93 yılında Türkiye çok kötü bir dönemden geçiyordu. Terör zirveye ulaşmıştı. Kontr-gerilla aktifti. Her gün çatışmalar ve ölümler oluyordu. Tür­kiye kanıyordu. Buna paralel olarak da, hukuk bir kenara atılmıştı. Artık terö­rün hukuku hakimdi her yere ve üniversiteye. “Hak”tan, “hukuk”tan bahset­mek, “insan hakları”, “demokrasi” gibi kavramları ağıza almak büyük cesaret işiydi. Bu cesareti Bülent Tanör gösterdi. İnsan hakları ve demokrasi savaşımı O’nun biricik varlık nedeni idi.

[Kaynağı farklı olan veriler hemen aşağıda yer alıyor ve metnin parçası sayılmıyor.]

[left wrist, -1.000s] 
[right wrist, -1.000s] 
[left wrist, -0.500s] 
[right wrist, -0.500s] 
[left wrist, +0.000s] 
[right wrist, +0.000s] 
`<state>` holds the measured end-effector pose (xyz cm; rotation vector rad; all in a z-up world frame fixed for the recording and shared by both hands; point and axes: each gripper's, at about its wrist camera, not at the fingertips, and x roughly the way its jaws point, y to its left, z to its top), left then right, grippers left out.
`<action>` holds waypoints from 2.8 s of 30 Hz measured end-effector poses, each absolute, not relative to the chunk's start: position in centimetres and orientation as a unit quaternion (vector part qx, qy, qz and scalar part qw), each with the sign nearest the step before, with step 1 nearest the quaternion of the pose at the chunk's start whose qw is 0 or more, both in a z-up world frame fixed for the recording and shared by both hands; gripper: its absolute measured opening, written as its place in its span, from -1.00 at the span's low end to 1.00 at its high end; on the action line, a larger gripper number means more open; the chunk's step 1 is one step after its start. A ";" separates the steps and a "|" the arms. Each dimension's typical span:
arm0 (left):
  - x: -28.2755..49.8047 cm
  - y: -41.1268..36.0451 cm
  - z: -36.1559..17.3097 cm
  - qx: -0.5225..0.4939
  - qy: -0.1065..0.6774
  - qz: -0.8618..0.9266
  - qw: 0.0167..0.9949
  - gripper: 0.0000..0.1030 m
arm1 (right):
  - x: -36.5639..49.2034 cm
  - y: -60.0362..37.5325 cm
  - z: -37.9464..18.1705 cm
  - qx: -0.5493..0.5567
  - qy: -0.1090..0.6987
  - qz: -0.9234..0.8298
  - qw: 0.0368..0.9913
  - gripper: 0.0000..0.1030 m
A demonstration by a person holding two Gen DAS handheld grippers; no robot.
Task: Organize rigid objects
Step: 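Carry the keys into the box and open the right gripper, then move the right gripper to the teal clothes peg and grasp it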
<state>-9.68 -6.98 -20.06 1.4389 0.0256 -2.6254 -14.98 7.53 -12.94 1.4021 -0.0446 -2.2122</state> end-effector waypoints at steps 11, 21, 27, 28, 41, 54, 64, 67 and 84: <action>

Bu yazımda O’na hep “Bülent Tanör” diye hitap ediyorum. Bu hitap 1993 yılı 1. sınıf öğrencilerine aittir. O bizim “Bülent Tanör”ümüzdü. Bir marka gibi kullanıyorduk bu ismi: “ilke”nin, “mücadele”nin, “hak”kın, “hu­kuk”un, “demokrasi”nin markası olarak. Her öğrenci eyleminde en önde gide­nimizdi. Bu tavrıyla yürüyüşün dışında kalanları bize katılmaya cesaretlendiri­yordu. O’nun istifa ederim tehdidi olmasa idi okul bahçesindeki kurt köpekleri kuşatması kalkmayacaktı.
Gölgesi olmuştuk adeta, o nerede biz orada. Okula hızlı adımlarla geli­yor, evine de yine hızlı adımlarla dönüyordu. Her iki yöne de heyecanla ulaş­mak istemesi eşine ve öğrencilerine, okuluna, mesleğine olan aşkındandı. Biz­ler de O’na, uslubuna, tavrına ve tarzına o kadar aşık olmuştuk ki, nasıl cevap verecek merakıyla en alakasız konularda bile kendisine sorular soruyorduk. O ise hiç sıkılmadan koridorlarda, çam ve boğaz manzaralı köşe odasında bizimle saatlerce sohbet ediyordu. Odasından evini, evinden de odasını gördüğünü sonraki yıllarda öğrendim. Hiç çekinmeden bizi evine davet ediyor, bize ev telefonlarını veriyordu. Hatta o akşam misafirlikte ise oranın telefonunu verdiği oluyordu. Cep telefonları ile arası hiç iyi olmadı. Her davet ettiğimiz toplantıya da geliyor, hangi dergiye yazı istesek “A” klavye daktilosu ile yazıp, söz ver­diği gün getiriyordu. Sadece kar topu oynama teklifimizi reddetti bir gün; me­ğer cuma öğleden sonraları Pisisi ile Armutlu’ya kaçarmış.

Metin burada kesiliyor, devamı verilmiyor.